(4hi) AI-Powered Protein Engineering for Clean Energy and Biomedical Applications
AIChE Annual Meeting
2024
2024 AIChE Annual Meeting
Meet the Candidates Poster Sessions
Meet the Faculty and Post-Doc Candidates Poster Session
Sunday, October 27, 2024 - 1:00pm to 3:00pm
Apply and develop molecular simulation, statistical thermodynamics and machine learning methods to 1) investigate the self-assembly and phase transition of soft matter and biomolecule solutions; 2) engineer proteins for clean energy applications such rare earth separation and biomedical applications such as biomaterial, antimicrobial therapeutics, lipid nanoparticle based drug delivery.
Teaching Interests
With holding both bachelor and PhD degrees in Chemical Engineering, I am confident to teach any core chemical engineering courses, at both undergraduate and graduate level. In addition, I am particularly interested in teaching courses including molecular modeling, statistical mechanics, machine learning, molecular engineering and design, biophysics, and interfacial phenomena.
Abstract
Proteins are one of the most common and essential building blocks for living systems.
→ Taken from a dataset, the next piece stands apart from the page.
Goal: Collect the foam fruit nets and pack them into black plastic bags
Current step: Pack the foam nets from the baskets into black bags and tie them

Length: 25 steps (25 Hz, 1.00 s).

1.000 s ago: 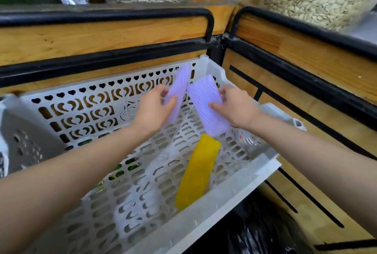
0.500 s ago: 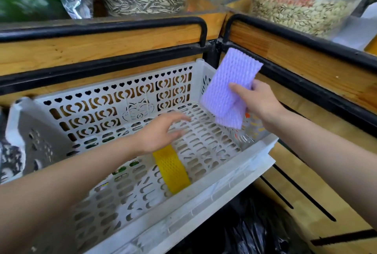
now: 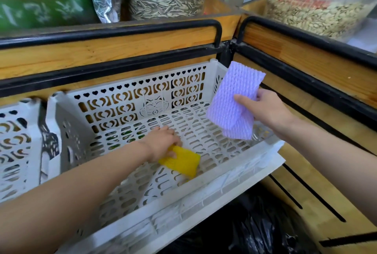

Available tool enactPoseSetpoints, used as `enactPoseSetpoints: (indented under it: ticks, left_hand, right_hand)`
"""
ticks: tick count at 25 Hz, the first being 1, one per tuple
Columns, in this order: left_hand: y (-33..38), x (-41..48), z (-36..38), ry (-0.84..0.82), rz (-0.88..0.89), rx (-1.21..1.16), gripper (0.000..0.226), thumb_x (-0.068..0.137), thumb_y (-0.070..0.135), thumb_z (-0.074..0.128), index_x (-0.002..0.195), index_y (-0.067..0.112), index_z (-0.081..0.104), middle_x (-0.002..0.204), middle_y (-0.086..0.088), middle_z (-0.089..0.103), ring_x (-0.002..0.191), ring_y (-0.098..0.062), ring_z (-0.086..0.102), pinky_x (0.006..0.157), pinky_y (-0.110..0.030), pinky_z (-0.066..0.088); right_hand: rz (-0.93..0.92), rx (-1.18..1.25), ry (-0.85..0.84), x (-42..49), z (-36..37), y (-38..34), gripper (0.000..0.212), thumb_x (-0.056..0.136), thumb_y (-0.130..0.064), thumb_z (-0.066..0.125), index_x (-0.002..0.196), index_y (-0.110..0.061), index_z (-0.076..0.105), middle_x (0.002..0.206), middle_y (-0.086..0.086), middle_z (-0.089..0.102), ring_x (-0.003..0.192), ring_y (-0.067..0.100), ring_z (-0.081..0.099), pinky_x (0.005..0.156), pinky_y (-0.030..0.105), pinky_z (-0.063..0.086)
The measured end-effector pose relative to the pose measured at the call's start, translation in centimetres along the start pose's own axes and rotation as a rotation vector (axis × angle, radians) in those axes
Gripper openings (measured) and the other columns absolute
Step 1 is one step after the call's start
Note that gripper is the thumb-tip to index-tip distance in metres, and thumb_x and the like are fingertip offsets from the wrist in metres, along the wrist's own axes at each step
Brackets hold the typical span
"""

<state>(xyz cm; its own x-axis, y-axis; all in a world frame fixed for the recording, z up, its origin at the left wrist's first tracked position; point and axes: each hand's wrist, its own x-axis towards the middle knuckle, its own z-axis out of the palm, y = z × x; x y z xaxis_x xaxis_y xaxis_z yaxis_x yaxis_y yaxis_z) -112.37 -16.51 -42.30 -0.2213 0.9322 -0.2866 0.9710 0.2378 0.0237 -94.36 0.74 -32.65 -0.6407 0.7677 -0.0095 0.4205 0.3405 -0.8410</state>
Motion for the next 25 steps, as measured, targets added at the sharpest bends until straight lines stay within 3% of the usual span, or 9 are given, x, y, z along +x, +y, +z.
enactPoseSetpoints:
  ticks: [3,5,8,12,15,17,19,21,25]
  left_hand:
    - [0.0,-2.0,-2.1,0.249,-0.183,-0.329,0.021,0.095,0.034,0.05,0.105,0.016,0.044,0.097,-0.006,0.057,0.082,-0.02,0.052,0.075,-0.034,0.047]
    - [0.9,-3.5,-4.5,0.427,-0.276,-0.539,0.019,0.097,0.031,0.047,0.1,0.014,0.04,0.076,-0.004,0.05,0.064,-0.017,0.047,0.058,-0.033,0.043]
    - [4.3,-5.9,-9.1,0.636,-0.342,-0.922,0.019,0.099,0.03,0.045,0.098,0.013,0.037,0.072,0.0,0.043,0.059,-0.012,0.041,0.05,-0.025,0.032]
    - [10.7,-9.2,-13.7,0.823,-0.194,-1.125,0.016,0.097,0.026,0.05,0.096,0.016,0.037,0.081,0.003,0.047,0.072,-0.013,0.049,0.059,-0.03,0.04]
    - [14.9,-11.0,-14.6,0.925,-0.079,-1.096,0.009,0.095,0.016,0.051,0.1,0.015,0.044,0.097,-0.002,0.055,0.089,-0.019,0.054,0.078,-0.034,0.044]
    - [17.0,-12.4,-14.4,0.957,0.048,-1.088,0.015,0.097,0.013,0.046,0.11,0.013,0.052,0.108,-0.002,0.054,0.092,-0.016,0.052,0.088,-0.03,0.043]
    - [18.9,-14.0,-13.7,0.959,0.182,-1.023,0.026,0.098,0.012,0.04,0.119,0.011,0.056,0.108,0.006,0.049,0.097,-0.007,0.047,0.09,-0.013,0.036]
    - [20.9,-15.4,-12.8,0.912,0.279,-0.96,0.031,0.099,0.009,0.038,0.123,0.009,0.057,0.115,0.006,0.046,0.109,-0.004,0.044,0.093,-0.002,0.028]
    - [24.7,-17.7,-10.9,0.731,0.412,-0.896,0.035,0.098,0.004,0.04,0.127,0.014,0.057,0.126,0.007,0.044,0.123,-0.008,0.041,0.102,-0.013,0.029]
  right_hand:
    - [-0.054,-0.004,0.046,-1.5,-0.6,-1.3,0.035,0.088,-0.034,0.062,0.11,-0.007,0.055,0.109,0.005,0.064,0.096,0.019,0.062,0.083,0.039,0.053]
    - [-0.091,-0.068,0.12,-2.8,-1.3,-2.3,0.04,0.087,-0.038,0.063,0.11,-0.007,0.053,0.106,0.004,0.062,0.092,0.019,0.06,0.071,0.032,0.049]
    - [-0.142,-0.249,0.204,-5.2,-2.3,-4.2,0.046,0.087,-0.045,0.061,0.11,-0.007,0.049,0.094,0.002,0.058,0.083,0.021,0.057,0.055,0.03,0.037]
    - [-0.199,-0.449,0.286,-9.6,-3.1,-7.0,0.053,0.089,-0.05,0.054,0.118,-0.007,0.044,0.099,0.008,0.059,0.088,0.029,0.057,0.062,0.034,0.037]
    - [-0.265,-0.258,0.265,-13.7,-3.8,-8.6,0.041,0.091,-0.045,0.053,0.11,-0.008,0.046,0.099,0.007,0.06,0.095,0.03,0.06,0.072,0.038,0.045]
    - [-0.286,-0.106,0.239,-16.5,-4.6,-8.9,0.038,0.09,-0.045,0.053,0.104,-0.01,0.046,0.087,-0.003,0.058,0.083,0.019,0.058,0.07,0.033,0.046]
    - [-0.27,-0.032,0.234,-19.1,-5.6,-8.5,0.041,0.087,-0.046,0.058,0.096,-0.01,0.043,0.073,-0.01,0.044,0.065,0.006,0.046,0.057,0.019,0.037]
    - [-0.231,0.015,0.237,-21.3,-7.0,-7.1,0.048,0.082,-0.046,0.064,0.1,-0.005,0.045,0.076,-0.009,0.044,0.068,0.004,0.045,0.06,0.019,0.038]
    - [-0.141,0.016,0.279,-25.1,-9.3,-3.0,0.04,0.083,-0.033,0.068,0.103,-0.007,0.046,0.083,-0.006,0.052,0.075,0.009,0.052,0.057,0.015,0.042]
Proteins have become excellent candidates for various engineering applications due to their rich structural and physicochemical properties arising from large sequence spaces. Here, I demonstrate how a chemical engineer integrates modern molecular modeling and machine learning methods to understand and quantify various protein functions for clean energy and biomedical applications.
In the first project, I elucidated the self-assembling thermodynamics of Amyloid β peptide by computing the first experimentally-verified Aβ16-22 peptide solubility phase diagram. The work demonstrates the power of integrating machine learning, molecular modeling and nucleation theory in resolving amyloid formation mechanism related to the Alzheimerâs disease pathology. Then I translated the knowledge of amyloid formation into designing co-assembled peptides for functional nanofiber fabrication.
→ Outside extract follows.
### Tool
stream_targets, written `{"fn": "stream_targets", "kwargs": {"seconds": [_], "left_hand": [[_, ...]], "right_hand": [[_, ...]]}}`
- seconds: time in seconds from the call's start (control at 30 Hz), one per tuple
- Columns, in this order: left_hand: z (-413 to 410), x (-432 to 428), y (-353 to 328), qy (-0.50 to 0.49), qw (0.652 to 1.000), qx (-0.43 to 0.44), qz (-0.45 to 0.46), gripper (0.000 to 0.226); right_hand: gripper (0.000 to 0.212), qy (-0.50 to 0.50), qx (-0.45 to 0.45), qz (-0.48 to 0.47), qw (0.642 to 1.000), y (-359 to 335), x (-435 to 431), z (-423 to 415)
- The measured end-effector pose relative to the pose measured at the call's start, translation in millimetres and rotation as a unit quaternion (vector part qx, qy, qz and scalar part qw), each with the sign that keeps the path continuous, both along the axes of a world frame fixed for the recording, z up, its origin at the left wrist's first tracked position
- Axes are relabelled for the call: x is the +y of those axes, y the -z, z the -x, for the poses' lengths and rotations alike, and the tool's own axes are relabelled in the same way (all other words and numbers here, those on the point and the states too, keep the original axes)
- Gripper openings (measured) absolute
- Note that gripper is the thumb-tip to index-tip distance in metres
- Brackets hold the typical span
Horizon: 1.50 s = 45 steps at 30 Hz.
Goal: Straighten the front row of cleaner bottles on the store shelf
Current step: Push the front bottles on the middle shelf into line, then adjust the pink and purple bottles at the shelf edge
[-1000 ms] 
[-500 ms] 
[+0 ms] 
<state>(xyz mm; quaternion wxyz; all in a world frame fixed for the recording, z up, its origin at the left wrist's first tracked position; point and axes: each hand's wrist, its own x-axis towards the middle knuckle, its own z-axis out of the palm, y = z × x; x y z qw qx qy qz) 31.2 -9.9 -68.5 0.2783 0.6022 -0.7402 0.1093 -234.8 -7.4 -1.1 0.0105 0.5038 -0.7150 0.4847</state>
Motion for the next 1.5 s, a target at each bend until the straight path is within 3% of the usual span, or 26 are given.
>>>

In the second project, rare earth elements (REE) are critical materials with numerous clean energy applications including batteries, semiconductors, and electric vehicles, due to their unique luminescent, magnetic, and catalytic properties. A bio-inspired REE separation scheme was developed by engineering the calcium-binding motif of bacterial proteins into the design of selectively lanthanide-binding peptides. I first performed enhanced sampling simulations to reveal the molecular binding mechanism of peptides and trivalent REE cations in the aqueous solution. Then I employed physics-driven machine learning algorithms to predict peptide-REE binding affinity and selectivity, paving the road for developing green and efficient alternative rare earth extraction and recovery.
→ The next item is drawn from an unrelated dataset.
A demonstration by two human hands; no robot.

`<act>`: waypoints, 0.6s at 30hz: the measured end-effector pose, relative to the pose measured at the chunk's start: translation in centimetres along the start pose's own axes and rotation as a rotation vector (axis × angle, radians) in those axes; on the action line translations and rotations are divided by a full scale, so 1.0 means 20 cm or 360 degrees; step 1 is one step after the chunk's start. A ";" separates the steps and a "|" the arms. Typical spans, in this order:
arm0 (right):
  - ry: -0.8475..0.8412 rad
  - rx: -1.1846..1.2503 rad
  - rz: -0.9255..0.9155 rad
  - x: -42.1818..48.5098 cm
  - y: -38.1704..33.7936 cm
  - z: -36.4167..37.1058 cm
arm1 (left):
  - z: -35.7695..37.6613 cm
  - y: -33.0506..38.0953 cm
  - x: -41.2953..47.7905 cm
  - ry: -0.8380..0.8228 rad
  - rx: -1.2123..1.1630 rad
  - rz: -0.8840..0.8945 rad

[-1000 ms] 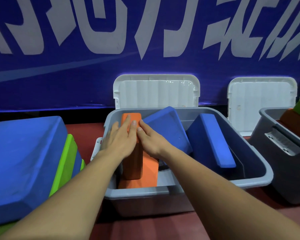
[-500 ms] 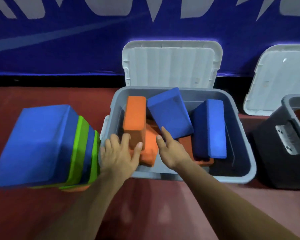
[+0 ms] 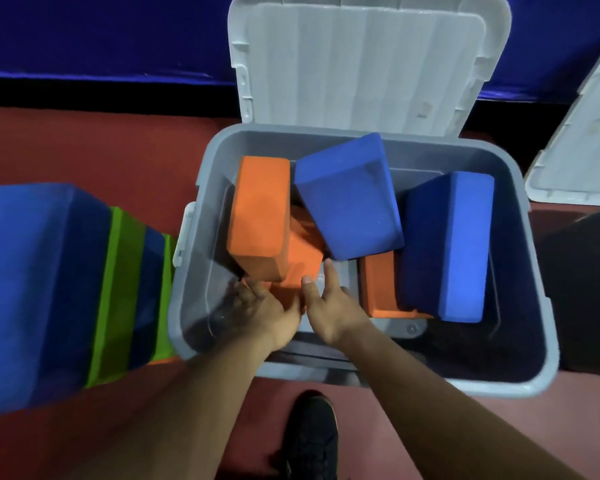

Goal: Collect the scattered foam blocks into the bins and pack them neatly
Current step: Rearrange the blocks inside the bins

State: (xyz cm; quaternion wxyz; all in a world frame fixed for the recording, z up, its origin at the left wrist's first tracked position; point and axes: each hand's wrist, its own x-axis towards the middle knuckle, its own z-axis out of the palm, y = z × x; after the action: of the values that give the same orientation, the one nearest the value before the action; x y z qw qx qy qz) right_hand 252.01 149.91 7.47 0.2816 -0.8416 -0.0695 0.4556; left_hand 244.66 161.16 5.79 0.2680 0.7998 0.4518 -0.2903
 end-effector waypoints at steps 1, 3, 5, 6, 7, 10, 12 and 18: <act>-0.0020 0.0012 0.0026 0.02 0.01 0.01 | 0.02 0.00 0.03 -0.0047 -0.0074 -0.0018; -0.0074 0.0023 0.0081 0.07 0.03 0.03 | 0.07 0.00 0.07 -0.0119 -0.0128 -0.0066; -0.0142 0.0022 0.0124 0.14 0.06 0.05 | 0.11 0.00 0.12 -0.0182 -0.0142 -0.0126; -0.0175 0.0032 0.0141 0.17 0.08 0.07 | 0.12 0.00 0.15 -0.0200 -0.0158 -0.0158; -0.0197 0.0052 0.0154 0.21 0.09 0.09 | 0.13 0.01 0.18 -0.0206 -0.0172 -0.0181; -0.0227 0.0192 0.0175 0.31 0.13 0.14 | 0.16 0.01 0.27 -0.0140 -0.0185 -0.0190; -0.0256 0.0287 0.0185 0.36 0.13 0.17 | 0.18 -0.01 0.32 -0.0112 -0.0178 -0.0149; -0.0376 0.0648 0.0215 0.37 0.11 0.17 | 0.18 -0.02 0.35 0.0042 -0.0179 -0.0150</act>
State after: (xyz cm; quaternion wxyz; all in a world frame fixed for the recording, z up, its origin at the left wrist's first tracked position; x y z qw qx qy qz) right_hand 253.12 152.20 -0.60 0.4042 -0.7111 0.0477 0.5732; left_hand 246.49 162.80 -1.79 0.2927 0.7651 0.5081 -0.2663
In the third project, kinases are protein enzymes that catalyzing post-translational phosphorylation and are essential for cell regulation and hemostasis. The extent to which kinases are activated due to mutations specific to each cancer patient can profoundly impact disease progression and drug efficacy in clinical trials. Consequently, pinpointing the impact of somatic mutations in the human kinome in their functionality emerges as a critical step towards personalized cancer therapy. I developed a machine learning algorithm (Cancer AI) to predict the impact of mutation on the catalytic activity of cancer-driving kinase protein enzymes. The Cancer AI tool is incorporated into the clinical treatment of cancer (neuroblastoma) patients led by oncologists.